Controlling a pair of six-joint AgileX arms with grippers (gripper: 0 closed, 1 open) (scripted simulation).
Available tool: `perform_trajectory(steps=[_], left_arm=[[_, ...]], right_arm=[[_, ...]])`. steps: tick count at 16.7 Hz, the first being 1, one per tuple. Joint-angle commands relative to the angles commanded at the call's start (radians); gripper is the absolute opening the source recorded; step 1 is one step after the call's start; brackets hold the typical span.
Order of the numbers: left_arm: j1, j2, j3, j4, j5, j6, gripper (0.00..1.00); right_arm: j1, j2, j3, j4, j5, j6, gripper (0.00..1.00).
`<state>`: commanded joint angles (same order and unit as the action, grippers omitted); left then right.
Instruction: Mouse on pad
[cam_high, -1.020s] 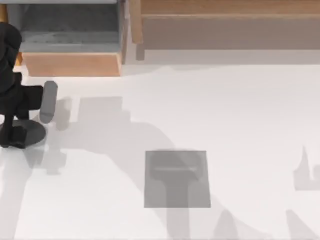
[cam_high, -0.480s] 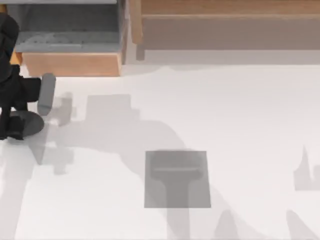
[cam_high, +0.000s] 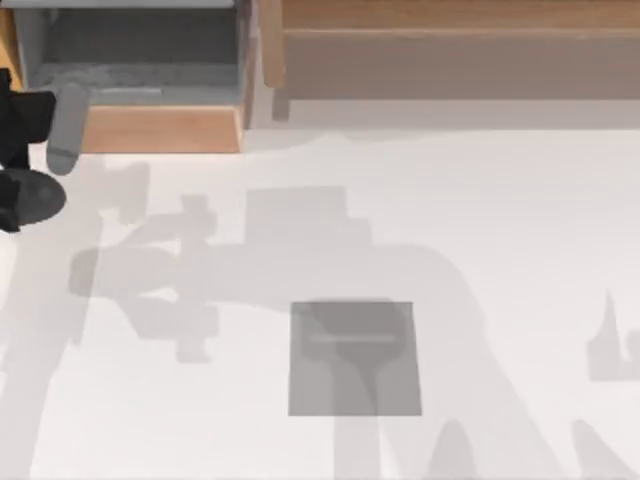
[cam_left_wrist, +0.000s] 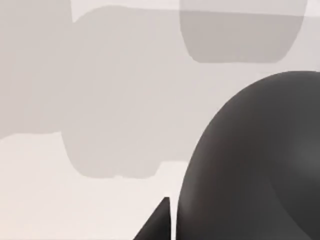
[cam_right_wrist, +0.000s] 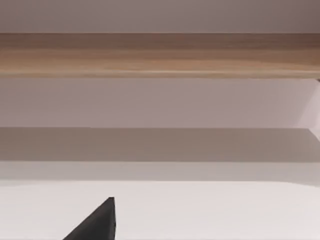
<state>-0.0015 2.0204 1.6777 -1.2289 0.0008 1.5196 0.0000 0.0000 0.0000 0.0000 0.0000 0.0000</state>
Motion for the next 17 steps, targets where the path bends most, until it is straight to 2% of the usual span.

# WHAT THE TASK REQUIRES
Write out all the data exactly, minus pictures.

# OUTPUT BELOW
Controlling a pair of six-joint AgileX arms with grippers (gripper: 0 closed, 1 open) (scripted simulation).
Available tool: `perform_trajectory(steps=[_], left_arm=[[_, ...]], right_arm=[[_, ...]])`. steps: tick count at 16.7 Hz, the first being 1, one per tuple. Joint-angle commands relative to the angles commanded at the call's start (radians); gripper is the absolute opening the source recorded; step 1 is one step after the call's start; brackets hold the typical span.
Order of the numbers: left_arm: j1, j2, j3, j4, j5, j6, gripper (0.00..1.00); right_arm: j1, j2, j3, j4, j5, j6, gripper (0.00..1.00).
`<state>`: commanded joint angles (same order and unit as the action, grippers omitted); left then right.
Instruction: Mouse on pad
[cam_high, -1.020s] 
[cam_high, -0.480s] 
[cam_high, +0.000s] 
[cam_left_wrist, +0.000s] 
[cam_right_wrist, +0.000s] 
<state>-0.0015 2.0204 1.6777 -1.2289 0.0008 1.5196 0.0000 0.0000 0.0000 0.0000 0.0000 0.0000</state>
Motion for the next 17 steps, targets where the path bends most, until it is straight to 2% of the usual span.

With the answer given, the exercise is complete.